Misfolded proteins build up in the brain in several neurodegenerative diseases and are a major factor in diseases such as Alzheimer’s and Parkinson’s as well as prion diseases such as Jakob Disease.
Working on the principal that drug repurposing is less time-consuming and costly than drug discovery, the UK-based Medical Research Council (MRC) team tested over one thousand compounds first in worms, and then in mice. It identified two drugs that restored protein production rates in mice – trazodone hydrochloride, a licensed antidepressant, and dibenzoylmethane (DBM), a compound being trialled as an anti-cancer drug.
Both drugs prevented the emergence of signs of brain cell damage in most of the prion-diseased mice and restored memory in the frontotemporal dementia (FTD) mice. In both mouse models, the drugs reduced brain shrinkage which is a feature of neurodegenerative disease.
Project leader Professor Giovanna Mallucci, highlights we already know trazodone is safe to use in humans.
“A clinical trial is now possible to test whether the protective effects of the drug we see on brain cells in mice with neurodegeneration also applies to people in the early stages of Alzheimer’s disease and other dementias,” she says. “We could know in 2-3 years whether this approach can slow down disease progression, which would be a very exciting first step in treating these disorders.”

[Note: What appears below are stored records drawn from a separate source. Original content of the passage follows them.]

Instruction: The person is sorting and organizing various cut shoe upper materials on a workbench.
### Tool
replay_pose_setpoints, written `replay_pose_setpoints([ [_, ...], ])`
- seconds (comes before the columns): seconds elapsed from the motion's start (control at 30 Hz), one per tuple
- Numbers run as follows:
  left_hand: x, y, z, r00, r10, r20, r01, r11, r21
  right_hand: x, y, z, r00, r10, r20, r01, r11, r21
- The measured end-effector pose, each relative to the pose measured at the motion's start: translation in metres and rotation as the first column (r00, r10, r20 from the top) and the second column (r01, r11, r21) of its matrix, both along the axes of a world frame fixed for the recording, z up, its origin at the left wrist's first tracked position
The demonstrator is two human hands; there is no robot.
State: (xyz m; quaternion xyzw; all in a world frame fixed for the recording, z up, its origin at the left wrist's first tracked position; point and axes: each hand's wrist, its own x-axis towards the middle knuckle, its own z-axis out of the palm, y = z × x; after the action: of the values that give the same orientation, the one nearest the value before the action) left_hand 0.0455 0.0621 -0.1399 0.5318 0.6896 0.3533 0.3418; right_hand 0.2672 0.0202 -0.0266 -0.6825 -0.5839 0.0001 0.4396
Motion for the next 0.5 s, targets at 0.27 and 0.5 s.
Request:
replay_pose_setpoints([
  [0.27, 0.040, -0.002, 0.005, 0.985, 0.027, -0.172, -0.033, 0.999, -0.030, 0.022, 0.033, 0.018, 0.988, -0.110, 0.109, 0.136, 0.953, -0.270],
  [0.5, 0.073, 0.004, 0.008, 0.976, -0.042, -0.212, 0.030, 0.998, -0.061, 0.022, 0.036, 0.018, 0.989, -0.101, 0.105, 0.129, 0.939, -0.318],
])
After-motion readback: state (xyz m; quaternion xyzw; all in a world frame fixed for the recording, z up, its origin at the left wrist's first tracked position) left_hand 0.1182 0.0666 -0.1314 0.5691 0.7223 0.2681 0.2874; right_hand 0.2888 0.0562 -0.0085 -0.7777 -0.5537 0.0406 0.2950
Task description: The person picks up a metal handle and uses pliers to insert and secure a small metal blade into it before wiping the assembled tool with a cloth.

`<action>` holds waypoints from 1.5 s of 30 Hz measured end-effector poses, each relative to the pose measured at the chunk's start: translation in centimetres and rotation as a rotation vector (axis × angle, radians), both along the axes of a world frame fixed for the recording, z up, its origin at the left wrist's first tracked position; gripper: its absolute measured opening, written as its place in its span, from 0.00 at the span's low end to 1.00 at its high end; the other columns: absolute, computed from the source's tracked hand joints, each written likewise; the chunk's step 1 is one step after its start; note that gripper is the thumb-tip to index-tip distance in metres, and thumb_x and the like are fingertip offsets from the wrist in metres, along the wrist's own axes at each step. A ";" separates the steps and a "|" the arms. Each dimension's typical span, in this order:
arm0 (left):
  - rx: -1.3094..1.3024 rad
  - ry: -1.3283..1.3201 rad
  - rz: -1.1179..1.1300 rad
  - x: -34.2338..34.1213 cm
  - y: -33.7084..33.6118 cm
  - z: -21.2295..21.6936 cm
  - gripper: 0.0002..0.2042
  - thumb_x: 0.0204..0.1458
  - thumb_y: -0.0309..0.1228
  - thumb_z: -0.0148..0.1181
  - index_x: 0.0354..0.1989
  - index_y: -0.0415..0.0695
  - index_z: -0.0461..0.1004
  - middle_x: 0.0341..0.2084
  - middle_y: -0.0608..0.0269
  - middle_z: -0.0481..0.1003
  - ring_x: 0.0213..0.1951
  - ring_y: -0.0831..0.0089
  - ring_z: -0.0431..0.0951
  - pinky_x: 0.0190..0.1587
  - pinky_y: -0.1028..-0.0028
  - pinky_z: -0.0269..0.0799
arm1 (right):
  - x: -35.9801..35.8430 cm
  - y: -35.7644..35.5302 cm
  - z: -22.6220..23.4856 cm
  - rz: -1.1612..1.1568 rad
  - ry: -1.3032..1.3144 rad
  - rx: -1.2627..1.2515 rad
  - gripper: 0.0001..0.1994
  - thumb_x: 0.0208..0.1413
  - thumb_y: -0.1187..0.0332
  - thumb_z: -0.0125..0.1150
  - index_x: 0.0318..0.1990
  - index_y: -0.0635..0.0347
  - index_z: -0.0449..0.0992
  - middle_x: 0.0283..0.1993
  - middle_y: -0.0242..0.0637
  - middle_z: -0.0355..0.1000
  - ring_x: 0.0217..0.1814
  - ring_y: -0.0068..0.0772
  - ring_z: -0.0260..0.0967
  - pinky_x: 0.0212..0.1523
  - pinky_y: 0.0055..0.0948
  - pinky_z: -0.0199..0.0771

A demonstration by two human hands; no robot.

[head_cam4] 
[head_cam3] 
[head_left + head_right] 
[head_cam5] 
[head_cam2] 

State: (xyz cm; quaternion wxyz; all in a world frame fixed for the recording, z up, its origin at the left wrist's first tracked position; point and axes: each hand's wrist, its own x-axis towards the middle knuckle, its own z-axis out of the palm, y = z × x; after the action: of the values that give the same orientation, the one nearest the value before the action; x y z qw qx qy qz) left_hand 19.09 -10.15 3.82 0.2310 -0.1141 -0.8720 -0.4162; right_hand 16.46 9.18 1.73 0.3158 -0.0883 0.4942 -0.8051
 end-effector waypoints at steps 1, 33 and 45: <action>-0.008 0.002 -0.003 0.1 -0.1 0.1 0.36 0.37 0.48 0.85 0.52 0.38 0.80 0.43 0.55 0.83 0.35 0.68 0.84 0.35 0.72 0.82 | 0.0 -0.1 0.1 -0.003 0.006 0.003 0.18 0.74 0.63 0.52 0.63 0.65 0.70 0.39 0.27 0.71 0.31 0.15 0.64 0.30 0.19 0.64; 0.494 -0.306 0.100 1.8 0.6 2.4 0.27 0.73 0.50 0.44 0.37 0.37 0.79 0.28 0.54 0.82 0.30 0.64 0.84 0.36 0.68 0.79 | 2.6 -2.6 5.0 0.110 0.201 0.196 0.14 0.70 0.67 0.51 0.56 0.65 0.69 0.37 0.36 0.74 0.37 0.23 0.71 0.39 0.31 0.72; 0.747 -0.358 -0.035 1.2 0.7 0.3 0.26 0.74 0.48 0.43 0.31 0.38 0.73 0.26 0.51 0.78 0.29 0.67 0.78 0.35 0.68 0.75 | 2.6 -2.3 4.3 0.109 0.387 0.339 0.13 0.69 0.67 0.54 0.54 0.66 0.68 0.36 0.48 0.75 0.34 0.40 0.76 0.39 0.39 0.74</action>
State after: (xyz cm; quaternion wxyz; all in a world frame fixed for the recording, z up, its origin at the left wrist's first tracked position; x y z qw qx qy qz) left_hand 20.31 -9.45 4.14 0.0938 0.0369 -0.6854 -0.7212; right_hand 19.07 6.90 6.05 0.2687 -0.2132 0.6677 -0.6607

She points out Trazodone has been used to treat the symptoms of patients in later stages of dementia. “So we know it is safe for this group,” she says. “We now need to find out whether giving the drug to patients at an early stage could help arrest or slow down the disease through its effects on this pathway”
Dr Rob Buckle, Chief Science Officer at the MRC, the study builds on previous work by this team and is a great example of how really innovative discovery science can quite quickly translate into the possibility of real drugs to treat disease.
“We currently have no way of treating these diseases so the prospect of finding drugs that can slow or stop them from progressing is extremely exciting – even more so when this is based on drugs that have already undergone expensive and time consuming testing in unrelated studies to establish that they are likely to be safe to use in humans,” he says.
Results appear in the journal Brain.